● **TASK TO COMPLETE**: In the entries below, which lines run from the one containing "(374, 284): 115" to the one containing "The room's upward direction in"? Copy exactly those lines, ends included, and no others.

● **AVAILABLE DATA**:
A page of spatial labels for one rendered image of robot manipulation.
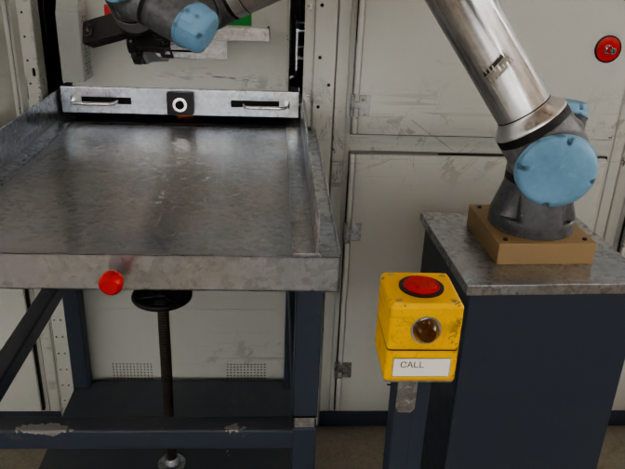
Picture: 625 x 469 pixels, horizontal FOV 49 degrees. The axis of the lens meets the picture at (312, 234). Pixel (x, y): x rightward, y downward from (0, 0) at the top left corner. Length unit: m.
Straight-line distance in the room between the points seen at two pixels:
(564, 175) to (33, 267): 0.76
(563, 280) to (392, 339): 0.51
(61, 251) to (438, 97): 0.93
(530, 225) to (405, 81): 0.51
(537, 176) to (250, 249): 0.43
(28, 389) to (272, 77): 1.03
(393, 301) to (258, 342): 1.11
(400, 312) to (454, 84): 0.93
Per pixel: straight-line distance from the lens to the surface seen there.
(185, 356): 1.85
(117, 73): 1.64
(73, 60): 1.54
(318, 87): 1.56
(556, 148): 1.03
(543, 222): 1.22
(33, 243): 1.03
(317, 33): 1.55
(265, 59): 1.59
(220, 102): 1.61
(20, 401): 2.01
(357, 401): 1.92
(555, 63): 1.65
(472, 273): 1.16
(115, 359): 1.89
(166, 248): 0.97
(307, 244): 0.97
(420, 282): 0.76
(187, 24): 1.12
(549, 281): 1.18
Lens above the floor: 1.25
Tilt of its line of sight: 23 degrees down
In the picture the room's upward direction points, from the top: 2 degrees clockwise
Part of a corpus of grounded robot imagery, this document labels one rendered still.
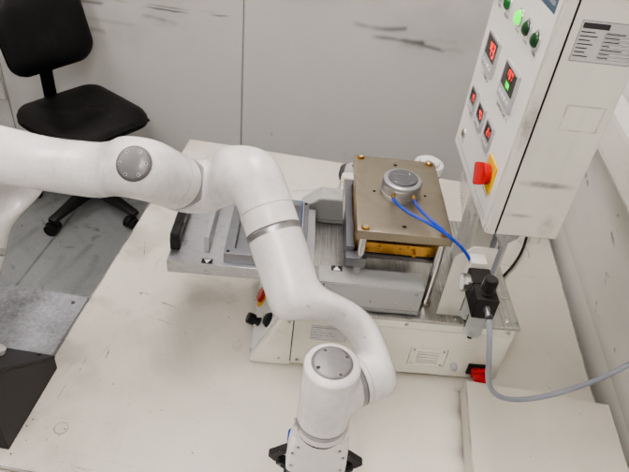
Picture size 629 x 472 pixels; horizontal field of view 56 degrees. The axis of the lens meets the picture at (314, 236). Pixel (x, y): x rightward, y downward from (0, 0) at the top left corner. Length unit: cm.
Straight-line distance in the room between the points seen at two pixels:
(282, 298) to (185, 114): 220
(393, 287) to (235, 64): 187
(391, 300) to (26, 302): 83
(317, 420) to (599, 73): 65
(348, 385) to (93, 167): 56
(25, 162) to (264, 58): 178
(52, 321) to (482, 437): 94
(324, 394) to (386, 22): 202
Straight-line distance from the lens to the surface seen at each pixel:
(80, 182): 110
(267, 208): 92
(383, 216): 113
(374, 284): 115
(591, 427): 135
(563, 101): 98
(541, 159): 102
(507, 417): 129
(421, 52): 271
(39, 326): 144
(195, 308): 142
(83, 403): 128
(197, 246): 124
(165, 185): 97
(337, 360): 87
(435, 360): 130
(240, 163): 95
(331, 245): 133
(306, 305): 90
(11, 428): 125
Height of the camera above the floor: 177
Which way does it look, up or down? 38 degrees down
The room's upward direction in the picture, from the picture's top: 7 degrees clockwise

* * *

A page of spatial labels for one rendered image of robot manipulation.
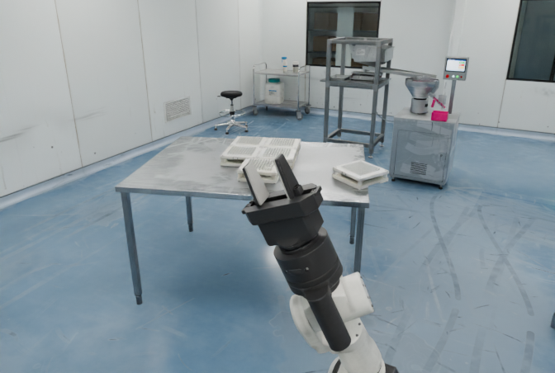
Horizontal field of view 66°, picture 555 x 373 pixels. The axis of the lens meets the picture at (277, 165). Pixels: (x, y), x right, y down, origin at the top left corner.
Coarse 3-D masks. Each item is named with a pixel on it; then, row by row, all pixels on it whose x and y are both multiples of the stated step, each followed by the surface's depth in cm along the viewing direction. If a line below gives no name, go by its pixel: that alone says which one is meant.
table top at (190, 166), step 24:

==

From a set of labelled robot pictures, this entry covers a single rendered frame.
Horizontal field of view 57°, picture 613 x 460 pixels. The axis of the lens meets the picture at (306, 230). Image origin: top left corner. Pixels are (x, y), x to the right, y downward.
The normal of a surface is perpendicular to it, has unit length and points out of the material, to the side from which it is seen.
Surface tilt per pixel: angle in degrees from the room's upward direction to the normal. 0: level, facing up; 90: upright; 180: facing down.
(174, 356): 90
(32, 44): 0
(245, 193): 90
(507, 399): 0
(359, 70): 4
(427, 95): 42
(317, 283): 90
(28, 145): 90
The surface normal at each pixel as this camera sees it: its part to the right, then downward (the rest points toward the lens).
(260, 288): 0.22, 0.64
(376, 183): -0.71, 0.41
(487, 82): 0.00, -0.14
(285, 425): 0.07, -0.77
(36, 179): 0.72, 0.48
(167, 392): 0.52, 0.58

● **RESULT OF THE TASK**:
(374, 284): 115
(591, 427): 135
(563, 101): 98
(541, 159): 102
(507, 417): 129
(421, 52): 271
(39, 326): 144
(195, 308): 142
(83, 403): 128
(197, 246): 124
(165, 185): 97
(337, 360): 87
(435, 360): 130
(240, 163): 95
(331, 245): 133
(306, 305): 90
(11, 428): 125
Height of the camera above the floor: 177
Which way does it look, up or down? 38 degrees down
The room's upward direction in the picture, from the picture's top: 7 degrees clockwise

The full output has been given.